[Exercise details]:
Your task is to filter the data below down to the lines holding "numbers".
● ● ● ● ● ● ●
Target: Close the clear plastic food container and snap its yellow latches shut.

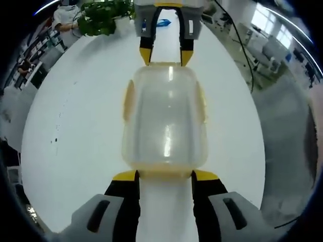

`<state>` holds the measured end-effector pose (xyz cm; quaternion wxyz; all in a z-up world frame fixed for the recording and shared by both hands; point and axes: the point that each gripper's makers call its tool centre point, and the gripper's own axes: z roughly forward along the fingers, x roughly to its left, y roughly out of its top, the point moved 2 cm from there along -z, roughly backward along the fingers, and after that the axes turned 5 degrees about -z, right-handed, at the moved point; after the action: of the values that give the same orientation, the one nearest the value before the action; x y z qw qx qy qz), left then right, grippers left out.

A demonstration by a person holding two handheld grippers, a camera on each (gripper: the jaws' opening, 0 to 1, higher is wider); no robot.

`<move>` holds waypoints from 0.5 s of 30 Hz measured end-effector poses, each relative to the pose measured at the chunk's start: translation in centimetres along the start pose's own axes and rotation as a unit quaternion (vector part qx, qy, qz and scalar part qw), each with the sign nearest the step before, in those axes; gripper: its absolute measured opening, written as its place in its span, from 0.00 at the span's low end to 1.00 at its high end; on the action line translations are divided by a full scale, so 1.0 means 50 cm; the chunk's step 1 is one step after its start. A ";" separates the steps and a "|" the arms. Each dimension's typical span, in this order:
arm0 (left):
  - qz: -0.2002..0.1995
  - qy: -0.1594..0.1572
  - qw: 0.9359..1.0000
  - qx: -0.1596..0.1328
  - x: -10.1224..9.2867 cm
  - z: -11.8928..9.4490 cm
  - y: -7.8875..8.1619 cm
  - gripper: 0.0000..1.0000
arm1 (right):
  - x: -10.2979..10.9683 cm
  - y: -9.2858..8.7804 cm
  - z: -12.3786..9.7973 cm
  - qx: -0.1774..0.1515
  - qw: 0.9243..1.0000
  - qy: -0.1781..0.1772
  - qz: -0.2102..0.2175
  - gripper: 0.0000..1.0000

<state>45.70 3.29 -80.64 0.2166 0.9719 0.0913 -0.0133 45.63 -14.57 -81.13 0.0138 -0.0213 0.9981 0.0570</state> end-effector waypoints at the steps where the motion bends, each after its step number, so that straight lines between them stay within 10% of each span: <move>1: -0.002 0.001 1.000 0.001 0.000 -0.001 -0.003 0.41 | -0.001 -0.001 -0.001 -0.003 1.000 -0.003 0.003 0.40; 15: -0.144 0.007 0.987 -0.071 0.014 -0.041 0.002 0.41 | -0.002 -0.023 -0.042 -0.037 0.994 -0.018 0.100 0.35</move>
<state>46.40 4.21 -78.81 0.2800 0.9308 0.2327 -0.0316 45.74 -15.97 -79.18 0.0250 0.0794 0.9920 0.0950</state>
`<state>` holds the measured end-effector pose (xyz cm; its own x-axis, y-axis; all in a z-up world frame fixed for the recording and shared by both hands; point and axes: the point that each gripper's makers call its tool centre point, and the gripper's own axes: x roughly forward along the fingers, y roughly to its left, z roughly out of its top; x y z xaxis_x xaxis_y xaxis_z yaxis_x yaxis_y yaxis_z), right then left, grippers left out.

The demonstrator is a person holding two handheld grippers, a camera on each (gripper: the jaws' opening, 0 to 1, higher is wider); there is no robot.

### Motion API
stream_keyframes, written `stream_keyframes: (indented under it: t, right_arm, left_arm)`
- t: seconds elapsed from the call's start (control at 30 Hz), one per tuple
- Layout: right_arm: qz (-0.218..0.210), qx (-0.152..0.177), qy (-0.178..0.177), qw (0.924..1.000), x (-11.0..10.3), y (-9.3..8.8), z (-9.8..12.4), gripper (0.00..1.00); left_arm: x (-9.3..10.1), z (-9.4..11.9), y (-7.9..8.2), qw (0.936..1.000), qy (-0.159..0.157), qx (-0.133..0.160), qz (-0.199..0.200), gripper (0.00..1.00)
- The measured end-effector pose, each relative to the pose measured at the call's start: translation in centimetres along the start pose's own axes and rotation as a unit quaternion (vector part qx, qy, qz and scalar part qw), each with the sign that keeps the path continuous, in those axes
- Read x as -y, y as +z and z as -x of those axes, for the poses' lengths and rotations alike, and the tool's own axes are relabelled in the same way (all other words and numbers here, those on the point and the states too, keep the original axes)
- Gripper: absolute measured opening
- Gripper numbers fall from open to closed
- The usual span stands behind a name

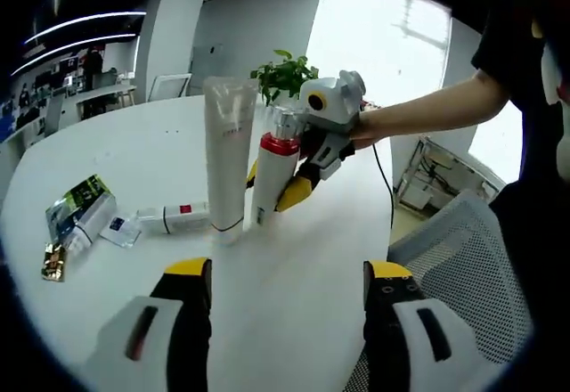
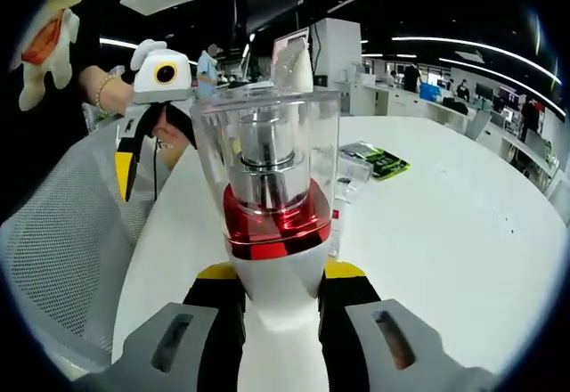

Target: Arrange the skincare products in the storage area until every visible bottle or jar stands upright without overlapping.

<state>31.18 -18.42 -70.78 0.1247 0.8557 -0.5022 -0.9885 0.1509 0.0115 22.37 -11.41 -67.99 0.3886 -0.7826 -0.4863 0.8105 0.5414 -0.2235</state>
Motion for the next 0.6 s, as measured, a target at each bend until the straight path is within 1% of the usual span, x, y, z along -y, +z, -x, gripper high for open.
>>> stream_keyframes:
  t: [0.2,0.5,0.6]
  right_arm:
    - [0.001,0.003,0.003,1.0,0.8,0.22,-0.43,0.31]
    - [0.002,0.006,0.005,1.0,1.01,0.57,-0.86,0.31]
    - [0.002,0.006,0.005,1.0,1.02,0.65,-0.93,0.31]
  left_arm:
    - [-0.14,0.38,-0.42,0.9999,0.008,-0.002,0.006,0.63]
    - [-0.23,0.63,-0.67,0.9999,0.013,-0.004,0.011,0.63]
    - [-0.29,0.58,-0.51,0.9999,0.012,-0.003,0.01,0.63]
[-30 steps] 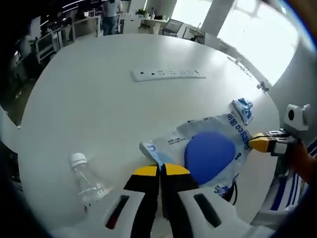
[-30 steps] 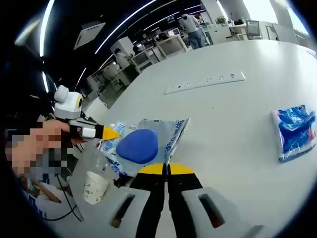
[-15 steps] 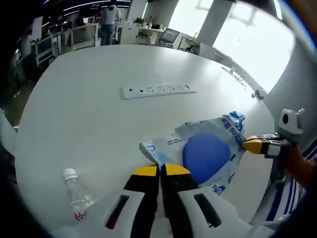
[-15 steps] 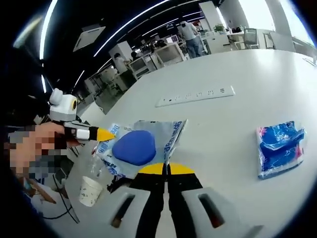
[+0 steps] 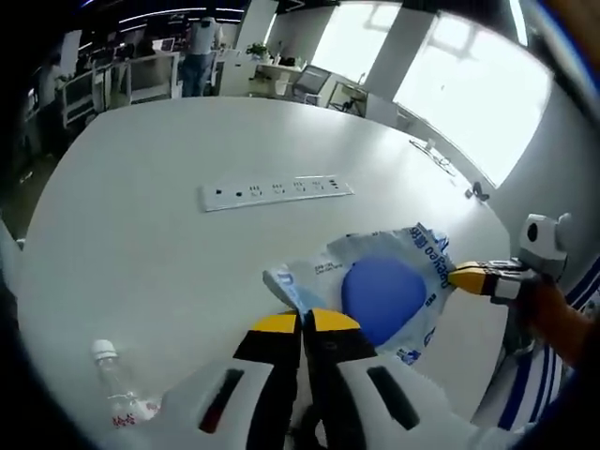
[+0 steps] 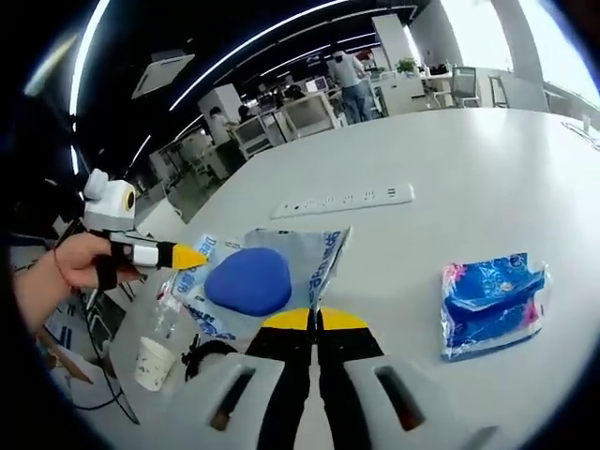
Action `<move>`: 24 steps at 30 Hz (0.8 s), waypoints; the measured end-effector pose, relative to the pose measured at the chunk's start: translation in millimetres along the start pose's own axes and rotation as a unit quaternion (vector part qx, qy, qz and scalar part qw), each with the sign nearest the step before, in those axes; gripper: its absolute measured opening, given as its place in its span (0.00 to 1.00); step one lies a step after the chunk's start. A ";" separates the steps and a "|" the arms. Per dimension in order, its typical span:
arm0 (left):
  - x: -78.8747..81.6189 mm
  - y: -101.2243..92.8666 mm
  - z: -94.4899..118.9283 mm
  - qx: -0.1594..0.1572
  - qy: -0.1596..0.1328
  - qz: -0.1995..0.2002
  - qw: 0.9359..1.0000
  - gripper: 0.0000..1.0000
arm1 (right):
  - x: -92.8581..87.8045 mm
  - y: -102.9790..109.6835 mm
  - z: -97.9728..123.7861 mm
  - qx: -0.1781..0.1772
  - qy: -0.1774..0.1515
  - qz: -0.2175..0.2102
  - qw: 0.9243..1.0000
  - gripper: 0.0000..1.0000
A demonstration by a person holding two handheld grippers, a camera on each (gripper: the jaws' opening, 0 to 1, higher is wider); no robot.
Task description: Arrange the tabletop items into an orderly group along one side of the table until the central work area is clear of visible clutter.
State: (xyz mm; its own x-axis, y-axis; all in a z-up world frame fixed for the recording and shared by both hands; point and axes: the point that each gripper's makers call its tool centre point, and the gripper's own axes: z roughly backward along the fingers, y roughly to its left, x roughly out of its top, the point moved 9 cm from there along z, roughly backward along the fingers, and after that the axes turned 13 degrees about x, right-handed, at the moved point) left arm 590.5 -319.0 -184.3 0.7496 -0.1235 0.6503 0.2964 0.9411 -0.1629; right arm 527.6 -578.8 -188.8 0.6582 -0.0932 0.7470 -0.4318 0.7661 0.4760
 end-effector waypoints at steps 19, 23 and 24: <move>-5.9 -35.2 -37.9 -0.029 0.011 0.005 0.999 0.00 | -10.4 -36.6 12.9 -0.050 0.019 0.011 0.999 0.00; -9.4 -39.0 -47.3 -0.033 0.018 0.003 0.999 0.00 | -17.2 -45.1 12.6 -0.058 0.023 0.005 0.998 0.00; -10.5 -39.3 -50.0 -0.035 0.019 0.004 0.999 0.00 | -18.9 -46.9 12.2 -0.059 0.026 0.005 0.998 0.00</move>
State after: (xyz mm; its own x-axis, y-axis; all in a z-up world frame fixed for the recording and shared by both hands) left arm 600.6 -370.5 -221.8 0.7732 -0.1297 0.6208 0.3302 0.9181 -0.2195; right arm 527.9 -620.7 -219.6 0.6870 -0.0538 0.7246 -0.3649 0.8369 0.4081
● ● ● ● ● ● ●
[Your solution]:
- Read x as -y, y as +z and z as -x of those axes, for the poses' lengths and rotations alike, and the tool's own axes are relabelled in the same way (all other words and numbers here, those on the point and the states too, keep the original axes)
- Gripper numbers fall from open to closed

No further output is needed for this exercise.